Reminds me a lot of the concepts from SanssouciDB described in detail by Hasso Plattner in his book “In-Memory Data Management”. I thought it might be interesting for you as well, since you haven’t mentioned SAP HANA as a database using the same concepts such as caching, compression, massive parallelism, etc.
SanssouciDB was the research project which’s concepts eventually evolved into the dbms of the commercial HANA platform.
Yes, SAP HANA seems to be quite successful in this space. I’d never heard of SanssouciDB or the book before, will have to check that out!
Pingback: How Read 100s of Millions of Records per Second from a Single Disk | Clemens' Blog
I’m aware this is an old post and feature sets / versions have changed but from what I can gather ClickHouse wasn’t run with LLVM enabled (compile=1; is disabled by default but is perfectly production ready). In my environment this generally improves performance by 15-50% depending on the query. Note that the first time a query runs there is a cost as it performs code-gen but that is not indicative of real world usage where the lib would pre-exist due to previous runs.

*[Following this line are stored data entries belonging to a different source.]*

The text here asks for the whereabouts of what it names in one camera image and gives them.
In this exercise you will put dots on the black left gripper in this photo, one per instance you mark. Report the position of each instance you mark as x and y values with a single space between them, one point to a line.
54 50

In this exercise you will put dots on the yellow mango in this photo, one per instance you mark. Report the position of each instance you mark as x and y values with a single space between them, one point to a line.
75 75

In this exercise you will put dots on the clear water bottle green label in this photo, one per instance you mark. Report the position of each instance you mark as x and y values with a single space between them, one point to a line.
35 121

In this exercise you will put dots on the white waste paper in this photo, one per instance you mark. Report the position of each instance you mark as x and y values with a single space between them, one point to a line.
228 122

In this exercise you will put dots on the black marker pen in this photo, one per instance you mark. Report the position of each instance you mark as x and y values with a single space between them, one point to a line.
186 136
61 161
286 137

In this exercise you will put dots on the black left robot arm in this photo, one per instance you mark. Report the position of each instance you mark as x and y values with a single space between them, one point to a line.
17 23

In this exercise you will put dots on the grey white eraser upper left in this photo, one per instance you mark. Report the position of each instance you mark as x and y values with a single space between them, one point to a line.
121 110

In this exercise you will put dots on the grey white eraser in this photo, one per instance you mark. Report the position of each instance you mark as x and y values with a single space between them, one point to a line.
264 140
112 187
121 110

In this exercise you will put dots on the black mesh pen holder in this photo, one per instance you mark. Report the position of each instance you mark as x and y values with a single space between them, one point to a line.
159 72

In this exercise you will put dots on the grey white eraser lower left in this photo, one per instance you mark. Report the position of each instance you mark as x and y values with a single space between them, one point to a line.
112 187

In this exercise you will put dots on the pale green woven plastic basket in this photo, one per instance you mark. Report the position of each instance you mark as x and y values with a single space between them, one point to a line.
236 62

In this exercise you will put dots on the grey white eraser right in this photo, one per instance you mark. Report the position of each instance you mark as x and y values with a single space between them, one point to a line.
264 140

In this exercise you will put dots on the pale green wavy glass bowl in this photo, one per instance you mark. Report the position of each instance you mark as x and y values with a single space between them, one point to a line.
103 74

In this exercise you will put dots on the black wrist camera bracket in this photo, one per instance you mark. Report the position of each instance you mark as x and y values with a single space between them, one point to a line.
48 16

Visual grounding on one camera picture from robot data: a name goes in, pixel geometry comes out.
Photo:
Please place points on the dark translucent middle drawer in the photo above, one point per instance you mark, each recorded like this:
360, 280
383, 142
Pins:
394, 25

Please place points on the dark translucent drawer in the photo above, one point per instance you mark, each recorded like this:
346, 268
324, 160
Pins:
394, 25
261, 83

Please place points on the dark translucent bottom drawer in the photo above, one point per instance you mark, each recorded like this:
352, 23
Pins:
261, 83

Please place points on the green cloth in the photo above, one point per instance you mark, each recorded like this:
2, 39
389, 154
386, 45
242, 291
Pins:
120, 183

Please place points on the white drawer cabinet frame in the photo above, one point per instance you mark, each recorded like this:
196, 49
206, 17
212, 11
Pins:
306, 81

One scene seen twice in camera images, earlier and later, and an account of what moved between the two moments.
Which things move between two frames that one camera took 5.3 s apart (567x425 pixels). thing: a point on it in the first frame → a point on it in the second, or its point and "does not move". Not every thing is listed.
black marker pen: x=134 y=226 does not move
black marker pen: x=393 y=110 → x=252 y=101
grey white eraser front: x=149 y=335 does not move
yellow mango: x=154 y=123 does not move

Additionally newer versions of ClickHouse support dictionary encoding (LowCardinality). Would be interesting to see this test repeated with these new features as I suspect the results would be quite different now.
For KDB, casting the column to symbol, (`$) would allow you to do the dictionary aggregation. KDB’s symbol type is what everyone else calls an enum.
Hej, Interesting stuff. Are you aware of the more obscure “APL” like systems like kdb+ or shakti (the newer and IMHO more interesting project by Arthur Whitney)?
Column based, memory mapped files, in memory + on disk data abse + CEP engine.
I actually have some comparisons to kdb+ in part 2 of this blogpost. This is the first time I’ve heard of shakti, hard to keep up with all the different database systems these days. There doesn’t seem to be much information about it yet but looks like like a neat project, will be interesting to see if it gains traction.